> _The task_: Below are lines of data; count those containing the word "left" and write nothing but the number.

> _Data section_:

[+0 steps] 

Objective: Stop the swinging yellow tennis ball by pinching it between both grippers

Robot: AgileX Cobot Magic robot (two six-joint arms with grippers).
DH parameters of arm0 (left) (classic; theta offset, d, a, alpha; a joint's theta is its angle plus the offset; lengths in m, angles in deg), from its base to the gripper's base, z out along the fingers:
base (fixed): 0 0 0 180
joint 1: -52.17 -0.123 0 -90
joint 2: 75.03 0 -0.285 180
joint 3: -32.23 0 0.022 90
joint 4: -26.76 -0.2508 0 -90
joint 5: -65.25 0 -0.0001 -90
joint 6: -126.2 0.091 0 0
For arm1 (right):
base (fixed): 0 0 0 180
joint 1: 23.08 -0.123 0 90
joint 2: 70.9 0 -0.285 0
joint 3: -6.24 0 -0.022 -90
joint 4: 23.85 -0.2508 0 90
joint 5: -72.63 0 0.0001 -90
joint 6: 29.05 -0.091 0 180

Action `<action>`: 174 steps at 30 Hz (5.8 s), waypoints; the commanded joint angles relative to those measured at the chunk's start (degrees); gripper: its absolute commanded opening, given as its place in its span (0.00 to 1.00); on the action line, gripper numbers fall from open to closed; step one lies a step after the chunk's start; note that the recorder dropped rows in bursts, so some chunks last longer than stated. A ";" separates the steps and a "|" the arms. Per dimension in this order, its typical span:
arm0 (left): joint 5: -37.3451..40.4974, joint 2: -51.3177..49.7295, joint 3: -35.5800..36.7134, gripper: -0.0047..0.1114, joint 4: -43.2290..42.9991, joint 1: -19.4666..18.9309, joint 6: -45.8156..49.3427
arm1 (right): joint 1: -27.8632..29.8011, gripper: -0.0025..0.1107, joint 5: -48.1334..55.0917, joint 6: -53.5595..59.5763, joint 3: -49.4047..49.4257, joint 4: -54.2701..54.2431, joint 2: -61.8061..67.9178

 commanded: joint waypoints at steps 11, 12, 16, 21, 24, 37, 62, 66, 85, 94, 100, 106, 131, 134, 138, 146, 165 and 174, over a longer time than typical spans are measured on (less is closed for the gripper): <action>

> _Task output_: 2